Harbormaster completed remote builds in B29388: Diff 68338.Feb 14 2020, 9:24 PM

usr.sbin/bhyve: Make the legacy case operational

Harbormaster completed remote builds in B29389: Diff 68339.Feb 14 2020, 10:10 PM

@trociny
BTW: I'm running my tests like

bhyve-rbd -H -P -A -c 4 -m 2G -l com1,/dev/nmdm1213A -s 0,hostbridge -s 1,lpc -s 2,virtio-net,tap1213 -s 3,ahci-hd,file:/dev/ggate0 -s 4,ahci-hd,/dev/ggate1 FBSD1213

So we are already running of Ceph disks, be it in an odd way.

freqlabs added inline comments.Feb 23 2020, 3:15 AM

usr.sbin/bhyve/block_if.c
75	If you null out the ':' before moving the pointer forward then you can use strcmp below to ensure we get an exact match for the backend name. *optrest = '\0'; optrest++;
79–80	This comment is outdated.
101–102	We can `break` if open fails. There should be only one backend with the given name.

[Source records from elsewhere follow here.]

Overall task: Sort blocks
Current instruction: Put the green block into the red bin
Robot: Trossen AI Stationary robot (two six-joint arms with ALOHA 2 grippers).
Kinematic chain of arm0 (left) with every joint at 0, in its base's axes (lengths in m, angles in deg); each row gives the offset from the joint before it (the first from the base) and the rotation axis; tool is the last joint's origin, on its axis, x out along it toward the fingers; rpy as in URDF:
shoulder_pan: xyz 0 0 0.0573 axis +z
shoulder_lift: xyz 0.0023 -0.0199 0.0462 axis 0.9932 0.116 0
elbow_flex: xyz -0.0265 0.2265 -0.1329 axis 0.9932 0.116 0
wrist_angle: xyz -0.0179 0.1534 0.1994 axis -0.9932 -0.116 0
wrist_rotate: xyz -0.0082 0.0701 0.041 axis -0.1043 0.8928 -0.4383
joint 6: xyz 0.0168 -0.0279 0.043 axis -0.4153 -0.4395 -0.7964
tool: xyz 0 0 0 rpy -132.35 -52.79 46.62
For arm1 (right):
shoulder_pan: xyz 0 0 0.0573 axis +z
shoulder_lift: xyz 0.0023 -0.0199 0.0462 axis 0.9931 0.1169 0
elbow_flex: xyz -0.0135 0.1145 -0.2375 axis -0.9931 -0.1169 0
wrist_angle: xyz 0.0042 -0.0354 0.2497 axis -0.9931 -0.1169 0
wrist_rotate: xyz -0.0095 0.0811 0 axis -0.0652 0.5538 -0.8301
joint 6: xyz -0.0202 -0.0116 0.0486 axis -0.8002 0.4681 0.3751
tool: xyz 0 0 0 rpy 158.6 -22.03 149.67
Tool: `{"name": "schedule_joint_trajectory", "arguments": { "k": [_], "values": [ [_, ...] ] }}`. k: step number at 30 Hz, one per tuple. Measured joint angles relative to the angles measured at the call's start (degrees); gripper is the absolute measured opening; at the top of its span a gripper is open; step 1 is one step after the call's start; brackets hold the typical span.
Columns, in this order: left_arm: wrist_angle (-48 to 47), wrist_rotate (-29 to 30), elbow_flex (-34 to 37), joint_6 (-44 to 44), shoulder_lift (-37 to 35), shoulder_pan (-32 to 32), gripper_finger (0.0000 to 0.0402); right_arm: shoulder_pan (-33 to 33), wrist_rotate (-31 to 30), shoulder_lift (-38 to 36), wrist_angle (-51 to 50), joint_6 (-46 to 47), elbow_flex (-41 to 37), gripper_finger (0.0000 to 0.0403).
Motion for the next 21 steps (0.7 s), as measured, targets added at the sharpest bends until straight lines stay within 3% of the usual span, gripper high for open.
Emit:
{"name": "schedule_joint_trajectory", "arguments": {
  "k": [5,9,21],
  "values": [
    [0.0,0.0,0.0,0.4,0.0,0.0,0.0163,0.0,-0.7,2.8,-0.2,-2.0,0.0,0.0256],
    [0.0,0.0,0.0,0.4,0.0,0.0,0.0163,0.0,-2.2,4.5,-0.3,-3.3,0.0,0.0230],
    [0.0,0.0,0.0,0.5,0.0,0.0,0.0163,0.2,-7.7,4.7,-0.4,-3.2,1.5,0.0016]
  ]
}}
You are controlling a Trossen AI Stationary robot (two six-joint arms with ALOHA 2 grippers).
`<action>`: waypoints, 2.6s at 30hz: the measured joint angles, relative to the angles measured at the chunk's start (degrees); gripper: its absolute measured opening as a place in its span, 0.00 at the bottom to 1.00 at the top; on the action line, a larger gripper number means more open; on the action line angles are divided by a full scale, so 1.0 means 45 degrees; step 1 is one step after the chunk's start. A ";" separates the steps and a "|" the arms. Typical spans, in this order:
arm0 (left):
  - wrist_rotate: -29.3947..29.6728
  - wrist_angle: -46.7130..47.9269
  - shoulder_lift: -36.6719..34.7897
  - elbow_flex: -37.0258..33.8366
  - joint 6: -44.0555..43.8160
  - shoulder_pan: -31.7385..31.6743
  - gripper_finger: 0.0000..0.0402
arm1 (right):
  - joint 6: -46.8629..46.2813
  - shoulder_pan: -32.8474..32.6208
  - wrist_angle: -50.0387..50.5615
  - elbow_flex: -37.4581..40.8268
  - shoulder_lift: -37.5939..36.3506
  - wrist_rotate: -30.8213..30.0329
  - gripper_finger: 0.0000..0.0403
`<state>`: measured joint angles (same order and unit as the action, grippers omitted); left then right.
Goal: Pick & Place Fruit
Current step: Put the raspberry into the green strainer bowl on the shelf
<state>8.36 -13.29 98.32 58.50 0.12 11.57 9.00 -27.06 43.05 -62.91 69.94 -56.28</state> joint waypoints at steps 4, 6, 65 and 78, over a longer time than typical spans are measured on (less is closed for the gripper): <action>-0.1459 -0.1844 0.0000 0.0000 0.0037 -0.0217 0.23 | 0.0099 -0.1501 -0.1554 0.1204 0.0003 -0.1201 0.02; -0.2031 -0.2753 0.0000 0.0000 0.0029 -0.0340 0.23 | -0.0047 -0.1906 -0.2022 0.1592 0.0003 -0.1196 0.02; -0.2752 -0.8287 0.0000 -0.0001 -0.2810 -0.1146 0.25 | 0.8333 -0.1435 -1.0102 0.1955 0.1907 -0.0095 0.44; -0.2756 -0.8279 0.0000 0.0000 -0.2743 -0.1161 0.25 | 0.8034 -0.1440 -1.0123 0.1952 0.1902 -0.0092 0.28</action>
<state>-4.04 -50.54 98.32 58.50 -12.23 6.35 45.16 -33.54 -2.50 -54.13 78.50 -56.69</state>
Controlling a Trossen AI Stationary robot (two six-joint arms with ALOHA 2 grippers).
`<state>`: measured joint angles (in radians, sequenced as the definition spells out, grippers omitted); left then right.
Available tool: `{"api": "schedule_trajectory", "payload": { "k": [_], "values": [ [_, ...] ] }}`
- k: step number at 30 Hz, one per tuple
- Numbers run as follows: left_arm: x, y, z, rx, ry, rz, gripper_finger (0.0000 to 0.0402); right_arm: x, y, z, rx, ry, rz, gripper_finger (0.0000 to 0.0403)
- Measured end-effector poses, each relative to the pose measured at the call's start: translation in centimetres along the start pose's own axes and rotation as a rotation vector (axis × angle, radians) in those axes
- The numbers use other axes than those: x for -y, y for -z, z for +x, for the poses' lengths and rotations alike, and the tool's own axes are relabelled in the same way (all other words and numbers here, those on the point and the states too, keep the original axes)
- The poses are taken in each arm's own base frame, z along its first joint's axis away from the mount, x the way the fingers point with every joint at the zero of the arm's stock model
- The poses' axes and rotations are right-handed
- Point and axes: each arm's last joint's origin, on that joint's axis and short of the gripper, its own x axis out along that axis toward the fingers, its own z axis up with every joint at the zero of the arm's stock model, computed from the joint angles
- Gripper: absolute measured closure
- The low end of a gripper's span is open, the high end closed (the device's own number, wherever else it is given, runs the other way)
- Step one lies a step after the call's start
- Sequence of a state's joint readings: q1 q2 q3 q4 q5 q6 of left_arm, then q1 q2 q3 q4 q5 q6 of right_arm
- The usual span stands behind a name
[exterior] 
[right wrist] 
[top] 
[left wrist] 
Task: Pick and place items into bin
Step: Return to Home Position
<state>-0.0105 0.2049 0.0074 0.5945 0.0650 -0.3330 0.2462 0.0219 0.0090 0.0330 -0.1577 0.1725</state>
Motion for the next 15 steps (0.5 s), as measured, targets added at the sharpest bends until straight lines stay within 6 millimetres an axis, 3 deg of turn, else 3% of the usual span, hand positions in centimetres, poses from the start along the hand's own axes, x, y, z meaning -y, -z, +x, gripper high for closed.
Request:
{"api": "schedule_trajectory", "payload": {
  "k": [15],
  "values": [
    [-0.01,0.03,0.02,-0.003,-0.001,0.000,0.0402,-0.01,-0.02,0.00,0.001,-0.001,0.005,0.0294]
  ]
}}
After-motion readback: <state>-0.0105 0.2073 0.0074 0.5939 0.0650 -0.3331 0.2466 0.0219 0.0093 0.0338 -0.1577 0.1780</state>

usr.bin/bhyve: implement code improvements

Harbormaster completed remote builds in B29602: Diff 68804.Feb 25 2020, 3:02 PM

I guess I addresses a suggestions thusfar.

This is getting really close to the finish line.

usr.sbin/bhyve/block_if.h
182	`void *` is more appropriate for private data.
usr.sbin/bhyve/block_local.c
811	These names seem backwards to me. What do you think about this instead? .bb_name = "blk-local", .bb_scheme = "file", Then name would be the thread name and scheme would be the scheme name for matching the backend.

This revision now requires changes to proceed.Feb 25 2020, 3:25 PM

usr.sbin/bhyve: change opague pointer, and rewrote to bb_threadinfo

Harbormaster completed remote builds in B29606: Diff 68808.Feb 25 2020, 3:46 PM

wjw_digiware.nl marked an inline comment as done.Feb 25 2020, 3:51 PM

wjw_digiware.nl added inline comments.

usr.sbin/bhyve/block_local.c
811	This you will have to fight with @trociny, since he did not like the name `scheme`. Note that ATM, `bb_threadinfo` is not used, since we only use what the parent inserted. So it is things like `"%d:%d", pi->pi_slot, pi->pi_func that set the threadname.

trociny added inline comments.Feb 25 2020, 4:18 PM

usr.sbin/bhyve/block_local.c
811	My point actually was why have both bb_name\|prefix and bb_scheme? Why don't just have one param: bb_name, so it is both the thread name and scheme name, whatever. It looks for me perfectly well if one have to specify a device like 'blk-local:/path/to/dev_or_file'

freqlabs accepted this revision.Feb 26 2020, 9:08 AM

freqlabs added inline comments.

usr.sbin/bhyve/block_local.c
811	I had not noticed that bb_threadinfo isn't used by the blockif abstraction. That being the case, just get rid of it. If a backend needs to store some thread info for its own threads, it can keep it in the private data. With that out of the way I don't mind much whether the remaining member is called bb_name or bb_scheme.